Satélite foi reduzido a pedaços do tamanho de uma bola, dizem EUA
O míssil norte-americano que atingiu um satélite espião com combustível tóxico reduziu a ameaça a pedaços do tamanho de bolas de futebol americano, mas o Pentágono diz não estar certo de ter destruído completamente o tanque de combustível, informaram fontes oficiais.
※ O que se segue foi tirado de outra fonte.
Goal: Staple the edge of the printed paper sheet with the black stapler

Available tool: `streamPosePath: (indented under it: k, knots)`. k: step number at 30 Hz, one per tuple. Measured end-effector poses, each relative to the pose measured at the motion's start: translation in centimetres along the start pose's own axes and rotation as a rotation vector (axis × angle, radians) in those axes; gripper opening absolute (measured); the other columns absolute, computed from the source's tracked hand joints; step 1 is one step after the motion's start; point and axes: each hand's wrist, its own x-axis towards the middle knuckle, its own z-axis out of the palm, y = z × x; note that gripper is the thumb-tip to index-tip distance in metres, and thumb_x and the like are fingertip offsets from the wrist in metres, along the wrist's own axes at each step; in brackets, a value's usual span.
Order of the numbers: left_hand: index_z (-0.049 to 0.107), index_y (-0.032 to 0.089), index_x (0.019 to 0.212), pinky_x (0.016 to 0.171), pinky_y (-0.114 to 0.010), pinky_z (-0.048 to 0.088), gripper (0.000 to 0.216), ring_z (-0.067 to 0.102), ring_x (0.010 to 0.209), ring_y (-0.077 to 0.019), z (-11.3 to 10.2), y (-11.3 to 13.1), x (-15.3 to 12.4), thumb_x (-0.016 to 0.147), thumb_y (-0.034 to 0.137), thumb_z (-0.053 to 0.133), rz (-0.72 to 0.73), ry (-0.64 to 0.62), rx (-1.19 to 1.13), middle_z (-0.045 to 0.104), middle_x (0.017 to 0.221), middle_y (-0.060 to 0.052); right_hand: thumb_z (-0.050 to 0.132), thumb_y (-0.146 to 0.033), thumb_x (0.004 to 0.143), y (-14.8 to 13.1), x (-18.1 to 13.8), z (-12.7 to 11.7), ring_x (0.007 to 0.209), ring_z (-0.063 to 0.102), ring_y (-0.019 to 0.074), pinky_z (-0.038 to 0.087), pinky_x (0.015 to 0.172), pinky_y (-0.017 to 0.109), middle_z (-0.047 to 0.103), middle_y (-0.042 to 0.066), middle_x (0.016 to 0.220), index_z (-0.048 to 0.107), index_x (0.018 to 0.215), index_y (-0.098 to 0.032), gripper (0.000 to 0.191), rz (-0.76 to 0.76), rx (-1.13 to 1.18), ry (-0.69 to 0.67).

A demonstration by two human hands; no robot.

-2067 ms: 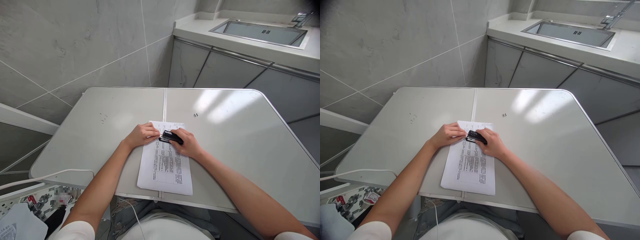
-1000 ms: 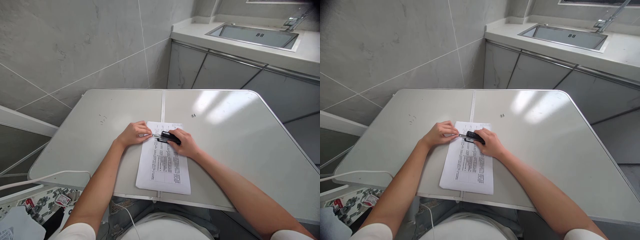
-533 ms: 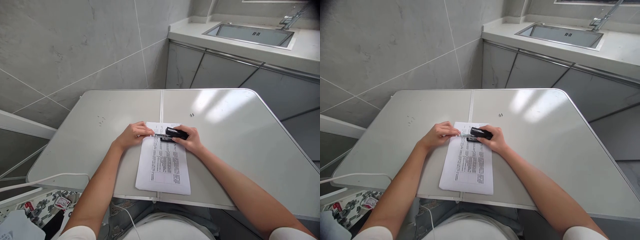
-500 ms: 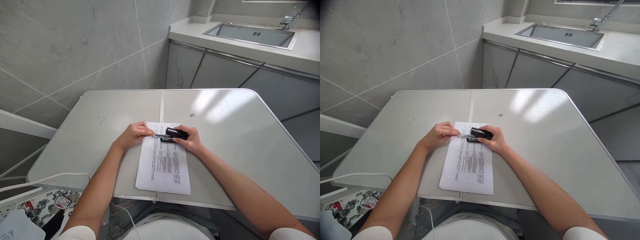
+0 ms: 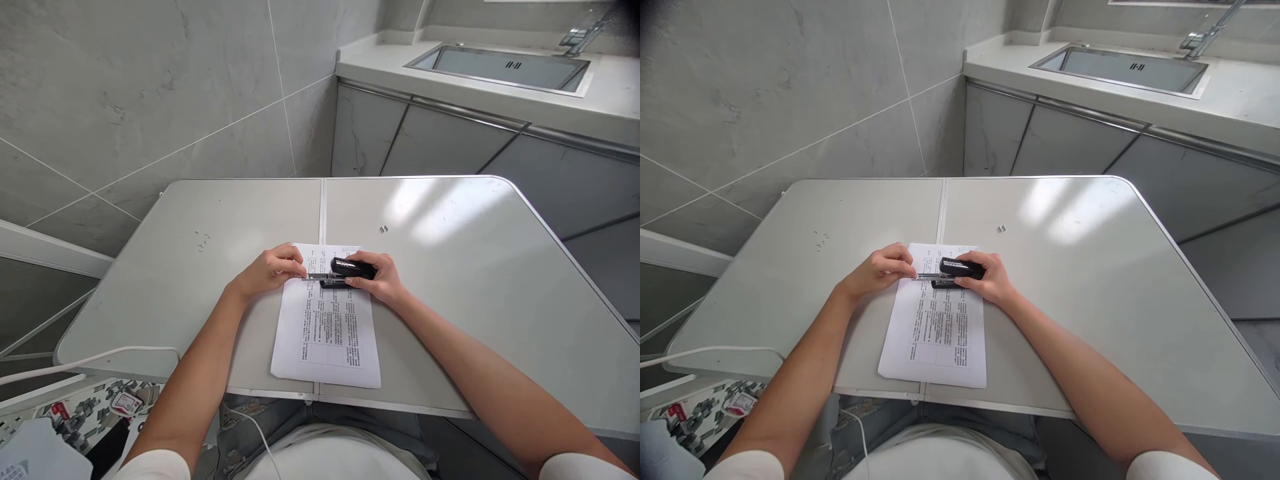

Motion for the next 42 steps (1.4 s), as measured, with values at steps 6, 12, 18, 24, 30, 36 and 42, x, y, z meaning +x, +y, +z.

"Até agora não vimos mais que uma bola de futebol americano", declarou o chefe adjunto do Estado-Maior conjunto norte-americano, general James Cartwright, durante uma coletiva de imprensa.
"Há um alto grau de certeza de que atingimos o tanque, mas ainda não podemos afirmar de maneira concreta", acrescentou.
Os Estados Unidos justificaram a destruição desse satélite espião devido à presença, em seus tanques, de cerca de 450 kg de uma substância altamente tóxica, a hidrazina.
O satélite espião, lançado em 2006, estava à deriva. O governo norte-americano indicou que o míssil foi lançado para derrubar o satélite espião e proteger a população, já que a hidrazina ataca o sistema nervoso central e pode ser mortal em fortes doses.
Alguns países, como a Rússia, deixaram clara a sua preocupação por esta operação por considerá-la um teste antimísseis.
O Pentágono decidiu esperar que o ônibus espacial Atlantis aterrizasse quarta-feira na Flórida, depois de uma missão de quase duas semanas no espaço.
A operação para destruir o satélite foi avaliada em um custo de entre US$ 40 milhões e US$ 60 milhões e foram utilizados mísseis SM 3, cujo software foi modificado para "reconhecer o satélite".